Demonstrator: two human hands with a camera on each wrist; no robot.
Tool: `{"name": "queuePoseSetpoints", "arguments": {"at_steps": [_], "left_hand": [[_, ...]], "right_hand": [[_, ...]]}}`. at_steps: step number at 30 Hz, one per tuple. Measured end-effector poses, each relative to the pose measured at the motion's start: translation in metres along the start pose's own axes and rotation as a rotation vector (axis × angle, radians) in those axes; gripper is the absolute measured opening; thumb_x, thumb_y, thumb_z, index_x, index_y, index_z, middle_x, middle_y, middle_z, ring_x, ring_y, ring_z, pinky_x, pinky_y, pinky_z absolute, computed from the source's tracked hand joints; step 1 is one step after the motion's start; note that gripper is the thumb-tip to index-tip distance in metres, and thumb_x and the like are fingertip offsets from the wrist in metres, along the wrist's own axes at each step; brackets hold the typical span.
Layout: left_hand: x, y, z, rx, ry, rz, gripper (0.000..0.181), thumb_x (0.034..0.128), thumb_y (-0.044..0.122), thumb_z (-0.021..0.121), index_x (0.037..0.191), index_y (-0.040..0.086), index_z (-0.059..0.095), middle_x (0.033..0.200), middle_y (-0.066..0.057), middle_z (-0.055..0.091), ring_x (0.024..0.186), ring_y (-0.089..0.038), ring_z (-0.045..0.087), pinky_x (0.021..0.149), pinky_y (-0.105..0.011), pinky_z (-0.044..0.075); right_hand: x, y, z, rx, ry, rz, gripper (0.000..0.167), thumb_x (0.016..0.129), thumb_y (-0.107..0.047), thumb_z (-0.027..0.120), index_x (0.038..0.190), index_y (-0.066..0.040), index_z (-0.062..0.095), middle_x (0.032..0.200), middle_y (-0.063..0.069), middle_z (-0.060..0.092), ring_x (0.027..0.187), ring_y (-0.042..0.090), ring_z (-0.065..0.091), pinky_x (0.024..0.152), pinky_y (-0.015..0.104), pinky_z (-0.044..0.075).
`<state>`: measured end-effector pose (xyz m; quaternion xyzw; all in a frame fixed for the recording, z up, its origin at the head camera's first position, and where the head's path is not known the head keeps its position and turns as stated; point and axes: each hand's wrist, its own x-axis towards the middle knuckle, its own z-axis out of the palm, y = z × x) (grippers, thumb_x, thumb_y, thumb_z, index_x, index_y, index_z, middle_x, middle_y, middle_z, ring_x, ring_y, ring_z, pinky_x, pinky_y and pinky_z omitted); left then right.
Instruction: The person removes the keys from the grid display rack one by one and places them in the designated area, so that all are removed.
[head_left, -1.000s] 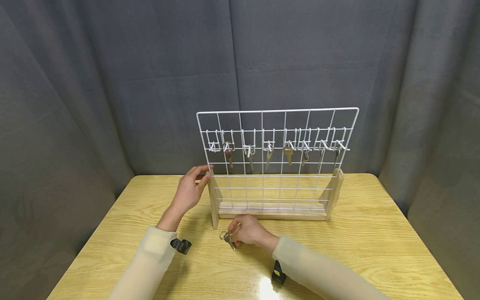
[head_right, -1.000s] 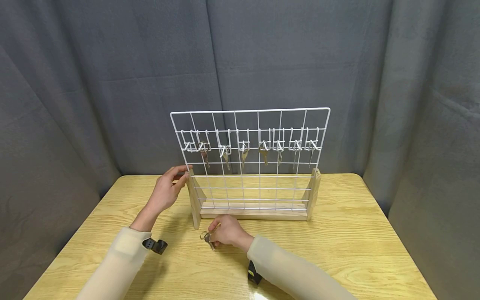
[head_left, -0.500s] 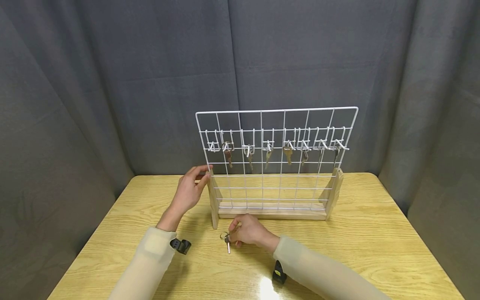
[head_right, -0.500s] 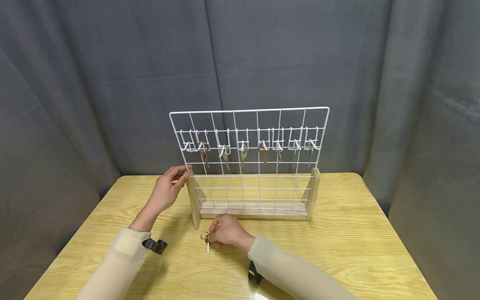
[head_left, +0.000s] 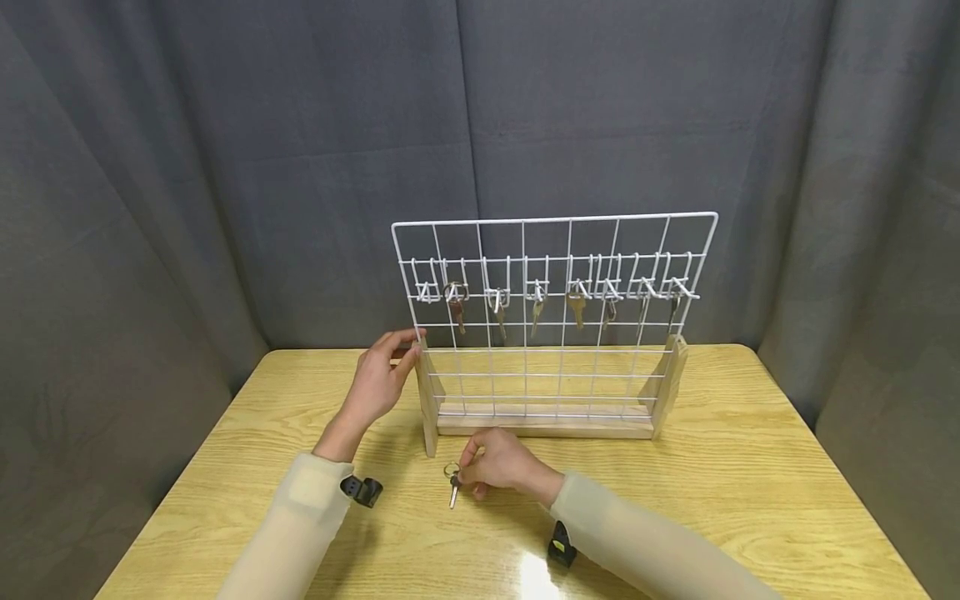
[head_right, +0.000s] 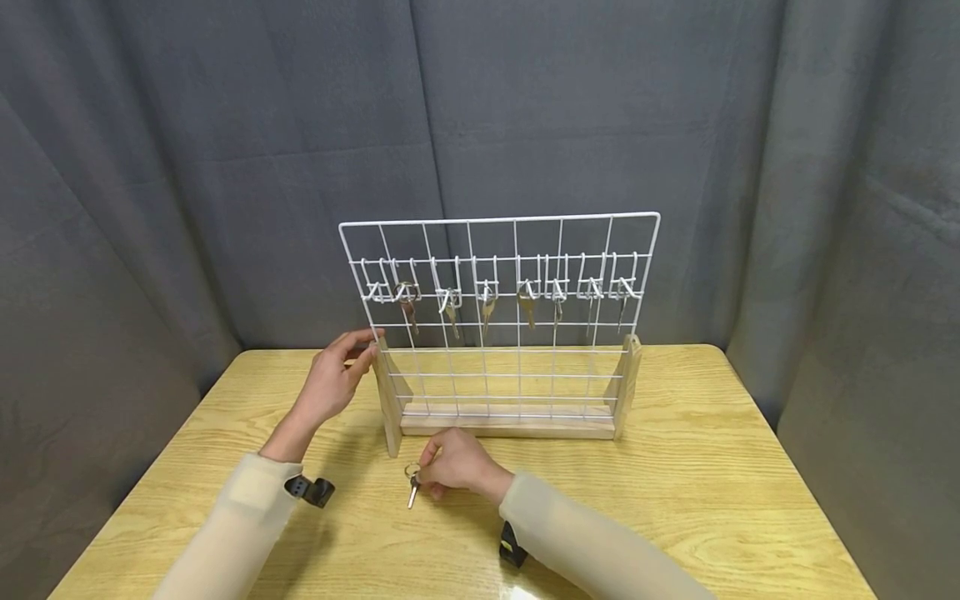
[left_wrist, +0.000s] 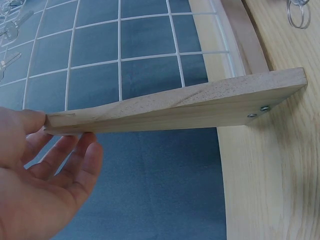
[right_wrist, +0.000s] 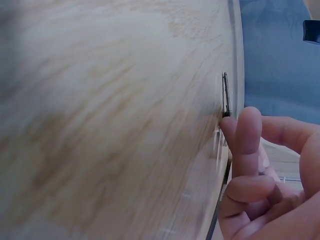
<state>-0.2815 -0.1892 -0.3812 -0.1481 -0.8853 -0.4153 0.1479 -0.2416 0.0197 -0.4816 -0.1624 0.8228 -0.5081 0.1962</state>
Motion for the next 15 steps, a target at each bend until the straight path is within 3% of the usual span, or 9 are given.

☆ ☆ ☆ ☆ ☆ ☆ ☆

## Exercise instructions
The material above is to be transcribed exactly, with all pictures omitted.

## Task solution
Demonstrator: two human hands with a camera on each wrist; no robot.
Tool: `{"name": "queuePoseSetpoints", "arguments": {"at_steps": [_], "left_hand": [[_, ...]], "right_hand": [[_, ...]]}}`. at_steps: step number at 30 Hz, one per tuple. Measured end-effector poses, each relative to the pose measured at the motion's start: translation in metres along the start pose's own axes and rotation as a rotation vector (axis × angle, radians) in those axes; gripper is the absolute measured opening; thumb_x, thumb_y, thumb_z, index_x, index_y, index_z, middle_x, middle_y, middle_z, ring_x, ring_y, ring_z, pinky_x, pinky_y, pinky_z absolute, computed from the source's tracked hand joints; step 1 is one step after the motion's start; note that gripper is the thumb-tip to index-tip distance in metres, and thumb_x and the like are fingertip offsets from the wrist in metres, along the wrist's own axes at each step; brackets hold the typical span.
Layout: left_hand: x, y, z, rx, ry, rz, gripper (0.000..0.181), thumb_x (0.034..0.128), thumb_y (-0.044..0.122), thumb_z (-0.021..0.121), index_x (0.037..0.191), index_y (-0.040..0.086), index_z (-0.059..0.095), middle_x (0.033..0.200), middle_y (-0.066..0.057), middle_z (-0.055..0.091), ring_x (0.024..0.186), ring_y (-0.089..0.038), ring_z (-0.045..0.087), pinky_x (0.021..0.149), pinky_y (-0.105..0.011), pinky_z (-0.044..0.075); right_hand: x, y, z, rx, ry, rz, gripper (0.000..0.167), thumb_x (0.016..0.129), thumb_y (-0.107..0.047), thumb_z (-0.027..0.120), index_x (0.038..0.190), index_y (-0.066..0.040), index_z (-0.062..0.095), middle_x (0.032..0.200), middle_y (-0.063..0.069), middle_z (-0.060..0.092), ring_x (0.027..0.187), ring_y (-0.042..0.090), ring_z (-0.065..0.091), pinky_x (0.024..0.152), pinky_y (-0.015..0.104), pinky_z (-0.044..0.075).
`<state>`: measured end-effector pose (xyz m; quaternion xyzw; all in a frame fixed for the recording, z up, its origin at the head camera's first position, and where the head's path is not known the head keeps its position and turns as stated; point and axes: each hand's wrist, its own x-axis towards the middle knuckle, its own z-axis out of the palm, y = z × x) (grippers, thumb_x, thumb_y, thumb_z, index_x, index_y, index_z, middle_x, middle_y, middle_z, ring_x, ring_y, ring_z, pinky_x, pinky_y and pinky_z omitted); left then right.
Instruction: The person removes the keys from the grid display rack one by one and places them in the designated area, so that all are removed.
[head_left, -1.000s] 
[head_right, -1.000s] 
[head_left, -0.500s] 
[head_right, -0.500s] 
[head_left, +0.000s] 
[head_right, +0.000s] 
[left_wrist, +0.000s] 
[right_wrist, +0.000s] 
<state>-0.2815 -0.1892 -0.3812 -0.1481 -0.8853 -0.4153 0.1479 -0.2416 0.0197 -0.4816 -0.1624 0.8228 -0.5081 0.1962</state>
Motion for the next 15 steps, a target at each bend until the straight path is within 3% of the usual span, or 9 are given.

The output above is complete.